◆ **BRIEF**:
With the pictures set aside, write out all of the data exactly as it stands.

◆ **Stored data**:
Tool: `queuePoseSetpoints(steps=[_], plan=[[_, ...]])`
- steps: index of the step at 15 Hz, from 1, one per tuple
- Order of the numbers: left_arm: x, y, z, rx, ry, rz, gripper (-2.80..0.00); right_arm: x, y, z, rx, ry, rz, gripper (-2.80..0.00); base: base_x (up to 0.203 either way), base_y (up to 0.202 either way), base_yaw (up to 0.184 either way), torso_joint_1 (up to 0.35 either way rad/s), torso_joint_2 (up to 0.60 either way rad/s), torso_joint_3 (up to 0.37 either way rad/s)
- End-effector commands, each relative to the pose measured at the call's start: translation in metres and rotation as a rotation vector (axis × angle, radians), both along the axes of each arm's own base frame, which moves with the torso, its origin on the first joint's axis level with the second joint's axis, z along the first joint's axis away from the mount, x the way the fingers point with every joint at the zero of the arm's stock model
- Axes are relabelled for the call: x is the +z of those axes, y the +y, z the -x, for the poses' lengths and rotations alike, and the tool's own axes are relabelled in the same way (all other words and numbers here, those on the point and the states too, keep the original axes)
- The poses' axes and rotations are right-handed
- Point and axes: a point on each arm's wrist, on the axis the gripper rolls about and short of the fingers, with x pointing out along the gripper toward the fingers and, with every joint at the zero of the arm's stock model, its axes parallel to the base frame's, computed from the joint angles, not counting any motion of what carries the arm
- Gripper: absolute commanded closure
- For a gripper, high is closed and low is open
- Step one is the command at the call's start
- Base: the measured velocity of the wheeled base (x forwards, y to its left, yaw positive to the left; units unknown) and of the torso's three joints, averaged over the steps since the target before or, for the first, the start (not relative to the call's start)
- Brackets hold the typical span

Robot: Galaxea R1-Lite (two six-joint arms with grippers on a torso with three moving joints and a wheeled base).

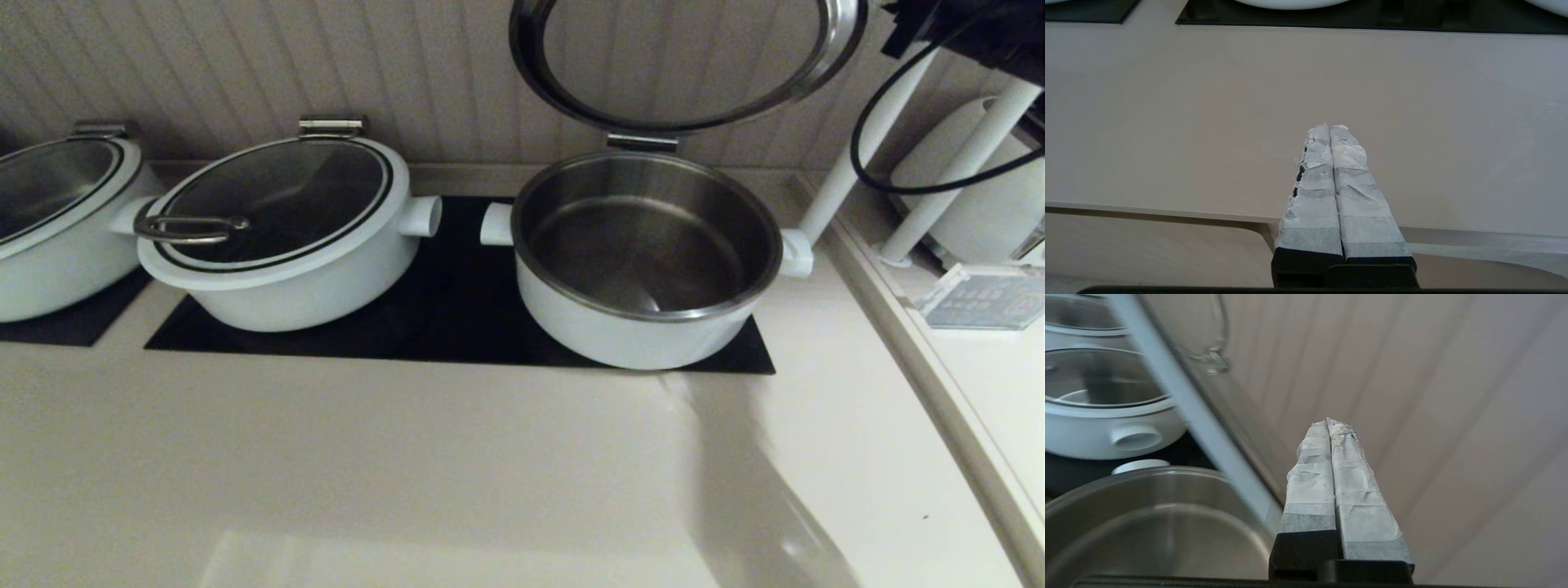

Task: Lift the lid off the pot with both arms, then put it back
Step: Close the pot lid

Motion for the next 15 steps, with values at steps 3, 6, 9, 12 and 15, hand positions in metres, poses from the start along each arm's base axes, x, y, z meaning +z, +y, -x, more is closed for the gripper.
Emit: queuePoseSetpoints(steps=[3,6,9,12,15], plan=[[0.0,0.0,0.0,0.001,-0.001,0.001,0.0,0.007,0.002,0.011,0.029,-0.015,0.019,0.0,0.0,0.0,0.0,0.0,0.0,0.0],[0.0,0.0,0.0,0.001,-0.001,0.001,0.0,0.002,0.003,0.018,0.057,0.013,0.036,0.0,0.0,0.0,0.0,0.0,0.0,0.0],[0.0,0.0,0.0,0.001,-0.001,0.001,0.0,-0.007,0.003,0.025,0.085,0.06,0.05,0.0,0.0,0.0,0.0,0.0,0.0,0.0],[0.0,0.0,0.0,0.001,-0.001,0.001,0.0,-0.02,0.004,0.033,0.093,0.083,0.085,0.0,0.0,0.0,0.0,0.0,0.0,0.0],[0.0,0.0,0.0,0.001,-0.001,0.001,0.0,-0.031,0.006,0.043,0.107,0.099,0.115,0.0,0.0,0.0,0.0,0.0,0.0,0.0]])
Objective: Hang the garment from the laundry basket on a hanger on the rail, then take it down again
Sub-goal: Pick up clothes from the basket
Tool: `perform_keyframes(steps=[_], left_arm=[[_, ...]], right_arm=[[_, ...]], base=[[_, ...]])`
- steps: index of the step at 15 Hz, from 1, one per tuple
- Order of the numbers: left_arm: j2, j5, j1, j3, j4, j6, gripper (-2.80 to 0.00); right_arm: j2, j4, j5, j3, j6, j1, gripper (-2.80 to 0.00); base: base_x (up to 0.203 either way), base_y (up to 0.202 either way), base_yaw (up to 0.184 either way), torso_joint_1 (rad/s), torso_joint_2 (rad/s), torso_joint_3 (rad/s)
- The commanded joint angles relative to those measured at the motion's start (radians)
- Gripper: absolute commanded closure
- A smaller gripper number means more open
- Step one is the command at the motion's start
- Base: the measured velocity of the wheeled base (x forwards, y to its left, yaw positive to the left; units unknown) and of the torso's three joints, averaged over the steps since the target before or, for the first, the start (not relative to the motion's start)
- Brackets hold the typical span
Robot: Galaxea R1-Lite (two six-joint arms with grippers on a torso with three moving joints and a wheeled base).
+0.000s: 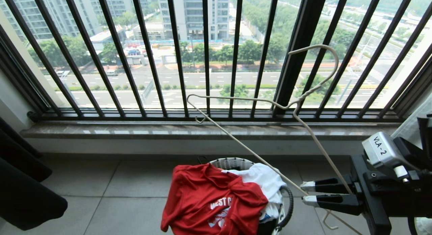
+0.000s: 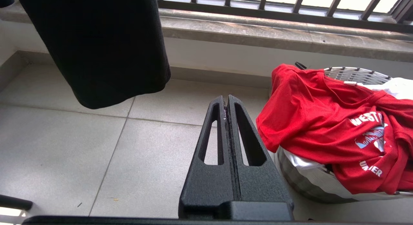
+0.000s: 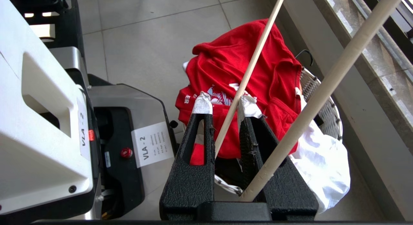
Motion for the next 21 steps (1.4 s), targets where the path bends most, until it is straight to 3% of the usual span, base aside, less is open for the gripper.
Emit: perform_keyframes(steps=[1, 13, 21], left_arm=[[0.000, 0.001, 0.001, 0.000, 0.000, -0.001, 0.00], [0.001, 0.002, 0.000, 0.000, 0.000, 0.001, 0.00], [0.001, 0.001, 0.001, 0.000, 0.000, 0.008, 0.00]], right_arm=[[-0.005, -0.001, 0.004, 0.000, -0.004, 0.000, 0.00], [-0.025, -0.001, 0.004, 0.003, -0.004, 0.000, 0.00], [-0.006, -0.001, 0.003, -0.002, -0.004, -0.004, 0.00]], base=[[0.000, 0.000, 0.000, 0.011, 0.00, -0.192], [0.000, 0.000, 0.000, 0.004, 0.00, -0.196], [0.000, 0.000, 0.000, 0.001, 0.00, -0.023]])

◆ **RESPONSE AREA**:
Tool: `queuePoseSetpoints(steps=[_], plan=[[_, ...]])`
- steps: index of the step at 15 Hz, from 1, one per tuple
- Order of the numbers: left_arm: x, y, z, rx, ry, rz, gripper (-2.80..0.00); right_arm: x, y, z, rx, ry, rz, gripper (-2.80..0.00); base: base_x (up to 0.203 either way), base_y (up to 0.202 either way), base_yaw (up to 0.184 either way), torso_joint_1 (up to 0.35 either way rad/s), torso_joint_2 (up to 0.60 either way rad/s), torso_joint_3 (up to 0.37 either way rad/s)
- End-effector commands, each relative to the pose measured at the call's start: translation in metres and rotation as a rotation vector (axis × angle, radians), both along the axes of each arm's own base frame, which moves with the torso, its origin on the first joint's axis level with the second joint's axis, z along the first joint's axis away from the mount, x the way the fingers point with every joint at the zero of the arm's stock model
- Axes are relabelled for the call: x is the +z of those axes, y the +y, z the -x, for the poses' lengths and rotations alike, and the tool's own axes are relabelled in the same way (all other words and numbers here, those on the point and the states too, keep the original axes)
- The poses' axes and rotations are right-handed
- Point and axes: a point on each arm's wrist, on the axis the gripper rolls about and short of the fingers, with x pointing out along the gripper toward the fingers and, with every joint at the zero of the arm's stock model, its axes parallel to the base frame's, computed from the joint angles, not counting any motion of what carries the arm
- Gripper: absolute commanded closure
- For a gripper, high is closed and low is open
- Step one is the command at the call's start
- Base: the measured velocity of the wheeled base (x forwards, y to its left, yaw positive to the left; units unknown) and of the torso's three joints, averaged over the steps since the target before or, for the first, the start (not relative to the call's start)
- Brackets hold the typical span

Robot: Galaxea R1-Lite (two six-joint arms with grippers on a torso with three moving joints and a wheeled base).


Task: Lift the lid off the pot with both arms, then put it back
Step: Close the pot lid

Motion for the next 15 steps, with values at steps 3, 6, 9, 12 and 15, hand positions in metres, poses from the start along each arm's base axes, x, y, z meaning +z, +y, -x, more is closed for the gripper.
Emit: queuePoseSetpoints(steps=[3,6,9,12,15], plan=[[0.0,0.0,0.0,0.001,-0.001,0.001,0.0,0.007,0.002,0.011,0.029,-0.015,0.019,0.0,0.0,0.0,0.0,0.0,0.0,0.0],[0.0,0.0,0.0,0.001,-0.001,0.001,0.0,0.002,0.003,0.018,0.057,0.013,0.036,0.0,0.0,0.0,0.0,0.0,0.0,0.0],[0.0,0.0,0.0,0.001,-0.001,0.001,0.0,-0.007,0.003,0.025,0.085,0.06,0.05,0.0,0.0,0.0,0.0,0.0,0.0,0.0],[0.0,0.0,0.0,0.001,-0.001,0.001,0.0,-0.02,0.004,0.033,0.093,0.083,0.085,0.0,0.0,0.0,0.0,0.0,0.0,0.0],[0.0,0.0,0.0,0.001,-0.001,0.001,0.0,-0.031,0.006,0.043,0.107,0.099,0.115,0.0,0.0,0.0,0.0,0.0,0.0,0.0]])
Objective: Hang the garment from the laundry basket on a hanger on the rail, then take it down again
Sub-goal: Pick up clothes from the basket
Tool: `perform_keyframes(steps=[_], left_arm=[[_, ...]], right_arm=[[_, ...]], base=[[_, ...]])`
- steps: index of the step at 15 Hz, from 1, one per tuple
- Order of the numbers: left_arm: j2, j5, j1, j3, j4, j6, gripper (-2.80 to 0.00); right_arm: j2, j4, j5, j3, j6, j1, gripper (-2.80 to 0.00); base: base_x (up to 0.203 either way), base_y (up to 0.202 either way), base_yaw (up to 0.184 either way), torso_joint_1 (rad/s), torso_joint_2 (rad/s), torso_joint_3 (rad/s)
- The commanded joint angles relative to those measured at the motion's start (radians)
- Gripper: absolute commanded closure
- A smaller gripper number means more open
- Step one is the command at the motion's start
- Base: the measured velocity of the wheeled base (x forwards, y to its left, yaw positive to the left; units unknown) and of the torso's three joints, averaged over the steps since the target before or, for the first, the start (not relative to the motion's start)
- Brackets hold the typical span
Robot: Galaxea R1-Lite (two six-joint arms with grippers on a torso with three moving joints and a wheeled base).
+0.000s: 
+0.000s: 
+0.000s: 
Motion for the next 21 steps (1.4 s), targets where the path bends most, until it is straight to 3% of the usual span, base aside, less is open for the gripper.
Emit: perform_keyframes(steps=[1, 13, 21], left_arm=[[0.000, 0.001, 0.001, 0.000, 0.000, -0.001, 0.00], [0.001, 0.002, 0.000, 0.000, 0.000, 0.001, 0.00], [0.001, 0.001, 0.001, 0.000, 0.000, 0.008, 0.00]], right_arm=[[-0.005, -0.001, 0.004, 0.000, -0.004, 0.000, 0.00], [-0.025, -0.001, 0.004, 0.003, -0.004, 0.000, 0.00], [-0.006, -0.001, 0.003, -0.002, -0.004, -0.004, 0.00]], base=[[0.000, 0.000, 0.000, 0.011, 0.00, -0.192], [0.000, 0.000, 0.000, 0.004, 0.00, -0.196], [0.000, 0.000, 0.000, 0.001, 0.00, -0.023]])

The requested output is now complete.